- REQUIRED WORK
Return the line containing "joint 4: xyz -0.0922" and all lines after it exactly; stop at the end of the material.

- DATASET CONTENT
--- START ---
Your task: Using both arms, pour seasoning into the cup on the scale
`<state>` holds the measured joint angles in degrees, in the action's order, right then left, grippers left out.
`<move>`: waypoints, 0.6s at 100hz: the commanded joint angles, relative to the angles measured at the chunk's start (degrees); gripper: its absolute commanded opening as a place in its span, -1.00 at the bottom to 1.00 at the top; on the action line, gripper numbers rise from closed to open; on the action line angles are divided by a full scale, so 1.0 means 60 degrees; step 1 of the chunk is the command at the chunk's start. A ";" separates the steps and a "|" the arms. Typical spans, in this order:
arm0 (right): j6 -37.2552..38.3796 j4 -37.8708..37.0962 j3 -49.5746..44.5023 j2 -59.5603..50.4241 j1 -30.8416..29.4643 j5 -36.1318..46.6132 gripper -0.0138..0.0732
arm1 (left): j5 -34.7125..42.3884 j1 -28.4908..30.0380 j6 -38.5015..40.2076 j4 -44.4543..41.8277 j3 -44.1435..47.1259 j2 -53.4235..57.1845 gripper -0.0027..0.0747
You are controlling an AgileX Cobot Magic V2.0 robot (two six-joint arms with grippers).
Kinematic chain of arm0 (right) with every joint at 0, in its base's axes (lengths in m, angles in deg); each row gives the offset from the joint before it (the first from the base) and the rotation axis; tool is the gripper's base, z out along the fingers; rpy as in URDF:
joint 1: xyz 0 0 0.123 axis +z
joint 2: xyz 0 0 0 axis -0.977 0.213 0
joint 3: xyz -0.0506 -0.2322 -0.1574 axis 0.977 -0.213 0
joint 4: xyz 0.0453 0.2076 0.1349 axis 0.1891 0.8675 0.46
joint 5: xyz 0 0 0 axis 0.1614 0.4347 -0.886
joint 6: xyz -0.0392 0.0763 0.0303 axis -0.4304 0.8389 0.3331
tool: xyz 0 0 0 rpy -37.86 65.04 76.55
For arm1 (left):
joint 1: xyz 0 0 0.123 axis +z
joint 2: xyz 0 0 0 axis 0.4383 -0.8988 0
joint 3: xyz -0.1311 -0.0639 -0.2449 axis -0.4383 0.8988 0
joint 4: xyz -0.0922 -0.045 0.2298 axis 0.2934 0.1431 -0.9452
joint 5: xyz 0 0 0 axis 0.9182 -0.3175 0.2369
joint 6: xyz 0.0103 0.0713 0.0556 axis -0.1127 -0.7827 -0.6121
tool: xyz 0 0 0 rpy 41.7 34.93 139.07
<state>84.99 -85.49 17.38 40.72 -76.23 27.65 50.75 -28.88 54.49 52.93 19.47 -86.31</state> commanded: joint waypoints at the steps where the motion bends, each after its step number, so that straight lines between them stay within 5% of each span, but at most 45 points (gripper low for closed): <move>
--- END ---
- TASK OUTPUT
joint 4: xyz -0.0922 -0.045 0.2298 axis 0.2934 0.1431 -0.9452
joint 5: xyz 0 0 0 axis 0.9182 -0.3175 0.2369
joint 6: xyz 0.0103 0.0713 0.0556 axis -0.1127 -0.7827 -0.6121
tool: xyz 0 0 0 rpy 41.7 34.93 139.07
<state>84.99 -85.49 17.38 40.72 -76.23 27.65 50.75 -28.88 54.49 52.93 19.47 -86.31</state> commanded: joint waypoints at the steps where the motion bends, each after its step number, so that straight lines between them stay within 5% of each span, but at most 45 points (gripper low for closed): <move>

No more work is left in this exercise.